Suara morgan tidak terdengar, tapi suara TV justru terdengar sangat keras sehingga Lyla menebak jika sang suami ada di sana.


"Astaga, Morgan!" seru Lyla melihat betapa kacaunya ruangan tersebut. Sampah dari cangkang kacang tanah berserakan di lantai di bawah sofa, di atas meja ada beberapa kaleng minuman dan juga cemilan lain yang dibawa oleh kolega bisnis Morgan beberapa hari yang lalu. Sebuah makanan yang terbuat dari bahan tempe digoreng sangat tipis berbalut tepung dan renyah saat dimakan, membuat Morgan ketagihan dan tidak berhenti makan sedari Lyla pamit dua jam yang lalu. Tulisan yang ada di bungkusnya adalah 'Tempe Kriuk Mak Inah, khas Jawa Barat'.


"Kau sudah pulang, Sayang. Sini, makanlah ini bersama denganku. Aku menyisakannya untukmu," ucap Morgan sambil memperlihatkan toples kaca yang tinggal sedikit isinya. Di dalam toples tersebut berisi keripik emping yang rasanya pahit. Lyla tidak tahan memakannya, rasanya aneh dengan rasa asin dan sedikit pahit.

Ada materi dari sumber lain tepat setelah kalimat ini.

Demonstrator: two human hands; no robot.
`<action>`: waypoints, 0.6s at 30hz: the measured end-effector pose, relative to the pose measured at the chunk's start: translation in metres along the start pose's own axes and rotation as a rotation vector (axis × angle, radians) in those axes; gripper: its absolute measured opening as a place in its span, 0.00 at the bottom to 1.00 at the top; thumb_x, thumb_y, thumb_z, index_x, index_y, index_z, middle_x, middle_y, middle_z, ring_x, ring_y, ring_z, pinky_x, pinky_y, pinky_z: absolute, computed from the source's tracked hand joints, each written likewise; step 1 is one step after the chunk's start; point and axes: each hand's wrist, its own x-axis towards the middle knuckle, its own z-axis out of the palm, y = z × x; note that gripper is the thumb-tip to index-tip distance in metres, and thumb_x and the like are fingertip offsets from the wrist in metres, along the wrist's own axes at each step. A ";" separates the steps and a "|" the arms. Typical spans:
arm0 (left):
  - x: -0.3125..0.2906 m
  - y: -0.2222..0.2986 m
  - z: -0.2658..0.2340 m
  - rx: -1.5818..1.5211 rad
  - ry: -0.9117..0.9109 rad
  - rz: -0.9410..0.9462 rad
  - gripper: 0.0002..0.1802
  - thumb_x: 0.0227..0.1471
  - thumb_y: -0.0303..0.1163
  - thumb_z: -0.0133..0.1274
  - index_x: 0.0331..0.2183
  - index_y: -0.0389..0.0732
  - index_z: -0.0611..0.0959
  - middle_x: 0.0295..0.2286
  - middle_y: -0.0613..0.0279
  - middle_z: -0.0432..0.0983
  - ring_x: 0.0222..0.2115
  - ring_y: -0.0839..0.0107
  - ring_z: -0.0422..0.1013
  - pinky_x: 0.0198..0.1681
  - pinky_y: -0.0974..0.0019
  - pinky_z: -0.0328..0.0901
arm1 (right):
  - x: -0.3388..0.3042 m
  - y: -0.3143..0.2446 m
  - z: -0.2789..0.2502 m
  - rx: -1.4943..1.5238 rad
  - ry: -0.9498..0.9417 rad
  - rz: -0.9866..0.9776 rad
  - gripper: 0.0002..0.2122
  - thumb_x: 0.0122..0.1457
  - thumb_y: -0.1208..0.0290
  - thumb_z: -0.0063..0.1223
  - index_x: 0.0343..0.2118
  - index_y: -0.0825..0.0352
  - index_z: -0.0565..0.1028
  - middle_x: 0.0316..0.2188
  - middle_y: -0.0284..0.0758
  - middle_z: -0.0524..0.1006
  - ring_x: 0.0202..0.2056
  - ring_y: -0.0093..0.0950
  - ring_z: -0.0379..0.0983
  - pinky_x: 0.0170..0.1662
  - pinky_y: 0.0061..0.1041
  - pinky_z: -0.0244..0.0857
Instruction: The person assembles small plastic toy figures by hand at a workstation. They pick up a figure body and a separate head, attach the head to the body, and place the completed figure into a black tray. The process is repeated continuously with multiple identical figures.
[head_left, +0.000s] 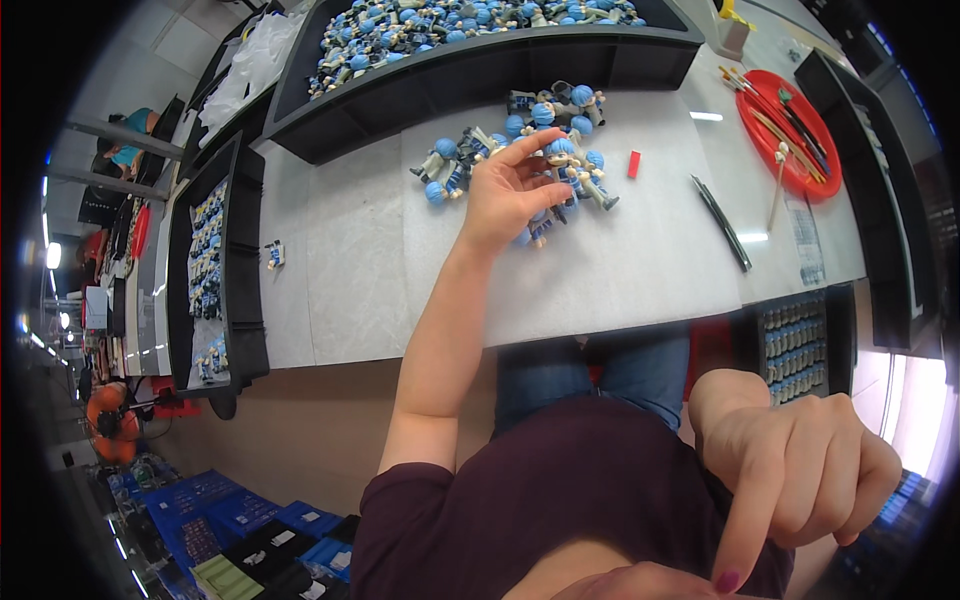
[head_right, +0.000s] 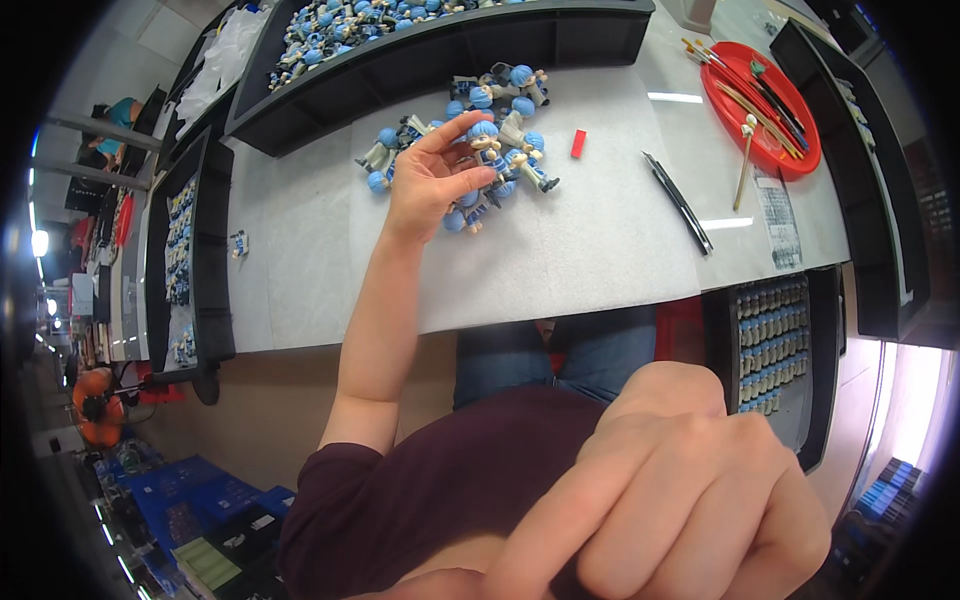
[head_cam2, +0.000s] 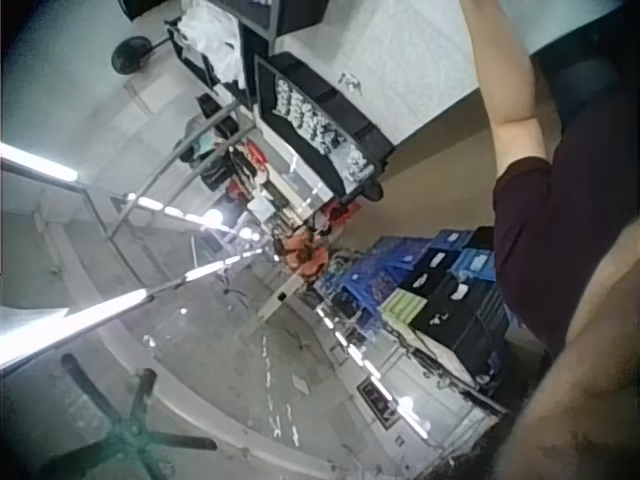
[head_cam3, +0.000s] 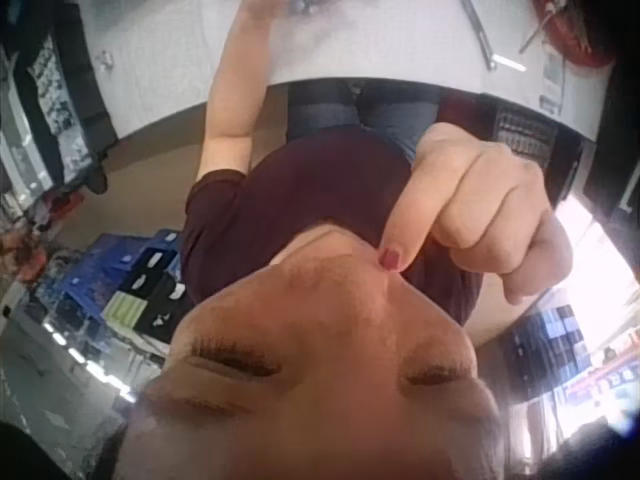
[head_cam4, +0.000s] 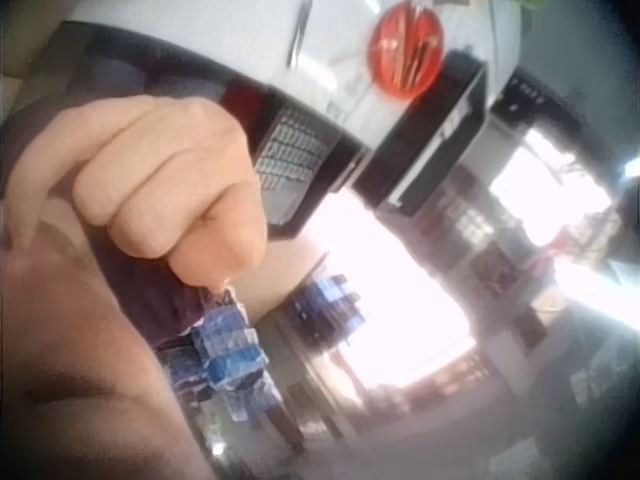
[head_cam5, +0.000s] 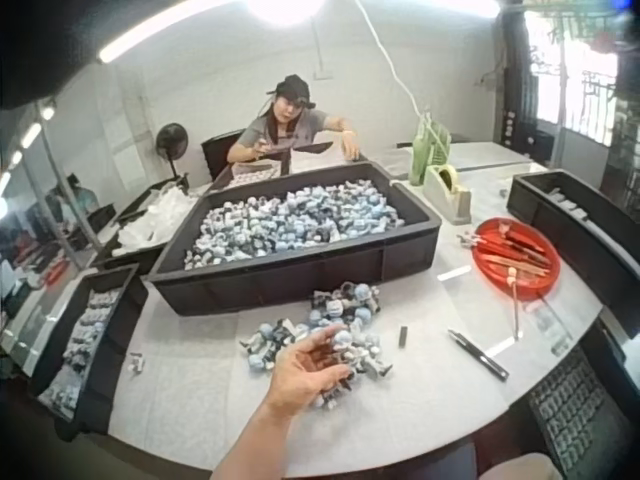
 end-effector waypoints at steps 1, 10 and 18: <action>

"Hentikan kebiasaan burukmu, Morgan! Semenjak kau mau makan, semua kau habiskan. Lihat perutmu!" tunjuk Lyla pada perut Morgan yang menyembul dari kaos singlet yang dia kenakan, perut itu sama membulat seperti dirinya. Pakaian Morgan yang dulu pas di tubuhnya, kini menjadi ketat dan menonjolkan perut buncit yang besarnya tidak jauh beda seperti Lyla. Lengan Morgan juga membesar, antara lemak dan otot Lyla sudah tidak bisa membedakannya sekarang.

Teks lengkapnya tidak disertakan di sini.